REQUIREMENT: Read the lines below, and copy any that contain the string "Please".

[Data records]
________
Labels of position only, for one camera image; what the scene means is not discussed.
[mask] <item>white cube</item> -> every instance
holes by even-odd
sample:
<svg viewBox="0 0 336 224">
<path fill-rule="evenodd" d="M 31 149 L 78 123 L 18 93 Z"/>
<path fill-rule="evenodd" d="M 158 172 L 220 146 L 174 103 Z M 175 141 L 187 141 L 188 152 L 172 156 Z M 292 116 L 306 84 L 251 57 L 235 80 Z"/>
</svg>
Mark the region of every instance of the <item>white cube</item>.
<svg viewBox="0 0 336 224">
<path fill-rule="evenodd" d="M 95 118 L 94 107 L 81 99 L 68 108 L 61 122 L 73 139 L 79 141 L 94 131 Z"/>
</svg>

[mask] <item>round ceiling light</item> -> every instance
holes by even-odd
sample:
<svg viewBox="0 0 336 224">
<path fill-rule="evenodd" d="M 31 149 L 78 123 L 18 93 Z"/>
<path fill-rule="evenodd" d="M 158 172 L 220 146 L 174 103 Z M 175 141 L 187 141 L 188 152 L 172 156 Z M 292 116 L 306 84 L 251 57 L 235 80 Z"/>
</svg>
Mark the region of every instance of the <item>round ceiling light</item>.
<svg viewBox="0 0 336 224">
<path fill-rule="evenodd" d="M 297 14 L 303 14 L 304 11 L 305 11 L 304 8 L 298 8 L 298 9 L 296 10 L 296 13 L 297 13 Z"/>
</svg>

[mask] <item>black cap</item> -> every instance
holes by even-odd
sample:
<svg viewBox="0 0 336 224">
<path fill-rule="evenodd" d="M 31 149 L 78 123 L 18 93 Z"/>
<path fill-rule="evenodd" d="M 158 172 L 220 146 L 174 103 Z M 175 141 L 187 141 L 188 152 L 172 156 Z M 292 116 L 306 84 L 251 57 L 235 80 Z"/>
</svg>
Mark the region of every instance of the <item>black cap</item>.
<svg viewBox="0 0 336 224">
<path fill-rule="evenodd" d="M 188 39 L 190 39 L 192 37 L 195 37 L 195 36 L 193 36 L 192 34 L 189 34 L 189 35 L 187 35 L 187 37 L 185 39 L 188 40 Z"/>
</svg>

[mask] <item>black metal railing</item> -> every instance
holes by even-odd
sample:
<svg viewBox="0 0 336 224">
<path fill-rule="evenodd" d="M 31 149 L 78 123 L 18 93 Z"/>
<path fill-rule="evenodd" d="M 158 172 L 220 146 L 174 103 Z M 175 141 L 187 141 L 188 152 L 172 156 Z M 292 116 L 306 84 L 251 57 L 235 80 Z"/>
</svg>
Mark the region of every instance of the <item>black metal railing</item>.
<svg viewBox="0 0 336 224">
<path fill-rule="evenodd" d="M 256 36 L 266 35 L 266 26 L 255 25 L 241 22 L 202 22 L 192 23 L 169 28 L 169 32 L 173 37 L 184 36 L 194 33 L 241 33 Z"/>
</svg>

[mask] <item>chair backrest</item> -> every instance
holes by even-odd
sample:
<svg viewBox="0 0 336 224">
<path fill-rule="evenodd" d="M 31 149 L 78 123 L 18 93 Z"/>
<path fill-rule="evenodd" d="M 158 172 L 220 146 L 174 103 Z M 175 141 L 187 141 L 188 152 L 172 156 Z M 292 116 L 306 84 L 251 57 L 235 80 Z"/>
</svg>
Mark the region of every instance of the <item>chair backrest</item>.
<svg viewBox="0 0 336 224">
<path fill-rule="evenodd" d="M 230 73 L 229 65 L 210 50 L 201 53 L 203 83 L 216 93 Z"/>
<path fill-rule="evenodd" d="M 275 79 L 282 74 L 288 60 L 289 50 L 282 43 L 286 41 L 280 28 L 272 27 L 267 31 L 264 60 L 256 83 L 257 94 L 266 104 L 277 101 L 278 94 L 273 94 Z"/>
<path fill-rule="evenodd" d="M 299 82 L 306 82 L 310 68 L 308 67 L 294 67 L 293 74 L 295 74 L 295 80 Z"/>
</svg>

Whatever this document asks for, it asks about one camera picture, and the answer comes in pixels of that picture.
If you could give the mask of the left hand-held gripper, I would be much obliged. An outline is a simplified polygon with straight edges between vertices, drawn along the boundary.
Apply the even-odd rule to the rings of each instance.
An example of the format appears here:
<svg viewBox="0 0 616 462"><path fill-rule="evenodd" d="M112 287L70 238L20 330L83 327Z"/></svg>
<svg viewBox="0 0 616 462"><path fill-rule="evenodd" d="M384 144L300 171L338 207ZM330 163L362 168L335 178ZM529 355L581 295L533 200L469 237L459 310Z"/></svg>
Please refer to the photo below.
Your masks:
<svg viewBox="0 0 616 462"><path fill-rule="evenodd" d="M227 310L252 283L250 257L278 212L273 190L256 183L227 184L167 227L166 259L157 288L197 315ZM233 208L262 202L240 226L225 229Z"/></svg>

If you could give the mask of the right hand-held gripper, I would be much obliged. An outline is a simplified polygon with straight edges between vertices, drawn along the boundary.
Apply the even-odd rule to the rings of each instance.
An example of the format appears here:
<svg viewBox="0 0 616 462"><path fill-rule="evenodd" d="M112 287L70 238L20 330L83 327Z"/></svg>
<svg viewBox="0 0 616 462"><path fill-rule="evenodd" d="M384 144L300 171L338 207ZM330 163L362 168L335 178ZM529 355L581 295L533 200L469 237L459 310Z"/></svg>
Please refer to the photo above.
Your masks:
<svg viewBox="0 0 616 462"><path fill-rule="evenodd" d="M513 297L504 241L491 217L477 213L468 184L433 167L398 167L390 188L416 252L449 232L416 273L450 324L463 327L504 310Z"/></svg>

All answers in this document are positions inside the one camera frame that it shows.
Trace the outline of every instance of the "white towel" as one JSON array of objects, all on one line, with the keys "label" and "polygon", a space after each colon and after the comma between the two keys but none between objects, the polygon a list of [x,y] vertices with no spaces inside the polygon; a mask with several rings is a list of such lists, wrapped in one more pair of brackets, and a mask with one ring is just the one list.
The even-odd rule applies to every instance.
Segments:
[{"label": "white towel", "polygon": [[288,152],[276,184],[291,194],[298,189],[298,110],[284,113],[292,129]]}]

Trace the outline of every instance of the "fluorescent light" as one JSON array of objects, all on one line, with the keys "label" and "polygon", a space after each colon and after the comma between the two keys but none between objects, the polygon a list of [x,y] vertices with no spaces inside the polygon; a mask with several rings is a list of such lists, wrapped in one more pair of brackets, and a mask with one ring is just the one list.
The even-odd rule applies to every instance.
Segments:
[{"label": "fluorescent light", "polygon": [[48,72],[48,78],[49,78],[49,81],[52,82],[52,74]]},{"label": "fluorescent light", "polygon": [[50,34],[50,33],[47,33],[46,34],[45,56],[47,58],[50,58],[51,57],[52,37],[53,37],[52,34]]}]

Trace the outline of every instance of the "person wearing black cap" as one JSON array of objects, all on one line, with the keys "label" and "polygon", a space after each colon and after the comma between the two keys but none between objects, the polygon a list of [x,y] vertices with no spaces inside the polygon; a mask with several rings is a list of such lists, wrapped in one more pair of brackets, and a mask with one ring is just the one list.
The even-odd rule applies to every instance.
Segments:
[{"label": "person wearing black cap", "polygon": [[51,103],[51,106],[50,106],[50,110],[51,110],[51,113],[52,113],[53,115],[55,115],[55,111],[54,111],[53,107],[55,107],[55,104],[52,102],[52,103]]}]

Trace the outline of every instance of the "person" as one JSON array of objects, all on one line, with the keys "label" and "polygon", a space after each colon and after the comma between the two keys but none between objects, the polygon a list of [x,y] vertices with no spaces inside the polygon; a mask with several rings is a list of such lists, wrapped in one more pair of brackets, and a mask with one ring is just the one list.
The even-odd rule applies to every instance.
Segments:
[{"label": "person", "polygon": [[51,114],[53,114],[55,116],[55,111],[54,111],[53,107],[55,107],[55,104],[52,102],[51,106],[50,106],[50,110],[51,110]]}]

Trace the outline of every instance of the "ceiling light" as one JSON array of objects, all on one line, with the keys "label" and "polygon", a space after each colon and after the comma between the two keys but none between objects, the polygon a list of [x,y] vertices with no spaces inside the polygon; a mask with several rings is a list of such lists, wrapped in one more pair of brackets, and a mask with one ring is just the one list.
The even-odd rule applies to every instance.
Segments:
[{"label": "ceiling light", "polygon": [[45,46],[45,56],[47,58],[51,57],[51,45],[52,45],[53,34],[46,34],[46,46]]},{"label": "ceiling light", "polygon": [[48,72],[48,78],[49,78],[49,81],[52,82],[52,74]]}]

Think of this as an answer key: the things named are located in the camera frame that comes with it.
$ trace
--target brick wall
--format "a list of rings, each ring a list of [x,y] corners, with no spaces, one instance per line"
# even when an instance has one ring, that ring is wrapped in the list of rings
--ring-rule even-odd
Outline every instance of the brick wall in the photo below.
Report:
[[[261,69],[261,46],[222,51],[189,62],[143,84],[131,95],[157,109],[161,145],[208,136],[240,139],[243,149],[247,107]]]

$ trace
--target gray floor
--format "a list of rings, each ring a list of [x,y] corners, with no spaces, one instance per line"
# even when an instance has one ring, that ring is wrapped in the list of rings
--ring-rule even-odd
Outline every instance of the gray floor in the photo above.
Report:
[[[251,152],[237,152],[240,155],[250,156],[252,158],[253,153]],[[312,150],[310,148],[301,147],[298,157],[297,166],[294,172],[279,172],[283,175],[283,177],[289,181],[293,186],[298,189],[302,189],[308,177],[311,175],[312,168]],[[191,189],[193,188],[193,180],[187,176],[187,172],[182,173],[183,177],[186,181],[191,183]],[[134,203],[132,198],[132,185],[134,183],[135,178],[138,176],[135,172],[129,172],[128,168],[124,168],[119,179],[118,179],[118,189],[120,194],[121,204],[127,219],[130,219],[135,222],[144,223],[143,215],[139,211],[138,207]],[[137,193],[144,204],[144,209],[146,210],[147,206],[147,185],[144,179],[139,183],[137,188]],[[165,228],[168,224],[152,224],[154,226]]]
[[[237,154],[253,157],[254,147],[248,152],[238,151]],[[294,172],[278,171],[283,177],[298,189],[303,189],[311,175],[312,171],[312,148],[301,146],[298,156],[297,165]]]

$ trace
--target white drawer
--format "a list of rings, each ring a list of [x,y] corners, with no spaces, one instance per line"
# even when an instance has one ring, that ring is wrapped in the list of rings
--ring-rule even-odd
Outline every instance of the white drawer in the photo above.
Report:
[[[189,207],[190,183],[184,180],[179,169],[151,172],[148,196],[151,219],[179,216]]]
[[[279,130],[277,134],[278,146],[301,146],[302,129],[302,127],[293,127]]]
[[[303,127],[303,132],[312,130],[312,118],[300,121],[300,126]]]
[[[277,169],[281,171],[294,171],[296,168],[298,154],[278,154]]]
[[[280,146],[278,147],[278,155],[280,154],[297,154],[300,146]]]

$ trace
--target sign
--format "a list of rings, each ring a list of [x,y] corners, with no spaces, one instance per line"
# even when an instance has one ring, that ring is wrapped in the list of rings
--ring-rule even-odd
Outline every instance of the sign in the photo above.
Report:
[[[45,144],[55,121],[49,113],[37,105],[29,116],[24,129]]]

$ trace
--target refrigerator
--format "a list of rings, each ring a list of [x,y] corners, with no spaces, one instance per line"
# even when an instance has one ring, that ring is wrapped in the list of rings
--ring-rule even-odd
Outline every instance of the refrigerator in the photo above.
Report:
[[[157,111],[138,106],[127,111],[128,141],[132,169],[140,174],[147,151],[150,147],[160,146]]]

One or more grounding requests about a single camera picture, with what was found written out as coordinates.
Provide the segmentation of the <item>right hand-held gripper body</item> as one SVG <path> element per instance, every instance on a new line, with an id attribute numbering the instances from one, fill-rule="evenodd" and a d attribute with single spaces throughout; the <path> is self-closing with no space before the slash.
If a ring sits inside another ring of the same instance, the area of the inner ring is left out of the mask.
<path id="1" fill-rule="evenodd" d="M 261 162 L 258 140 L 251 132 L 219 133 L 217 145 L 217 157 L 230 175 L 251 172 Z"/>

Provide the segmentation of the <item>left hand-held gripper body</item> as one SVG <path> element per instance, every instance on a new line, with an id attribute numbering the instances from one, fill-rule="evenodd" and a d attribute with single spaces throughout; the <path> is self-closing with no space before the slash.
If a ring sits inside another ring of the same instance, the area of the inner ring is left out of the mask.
________
OUTPUT OF THE TASK:
Please refer to the photo below.
Please refer to the photo above.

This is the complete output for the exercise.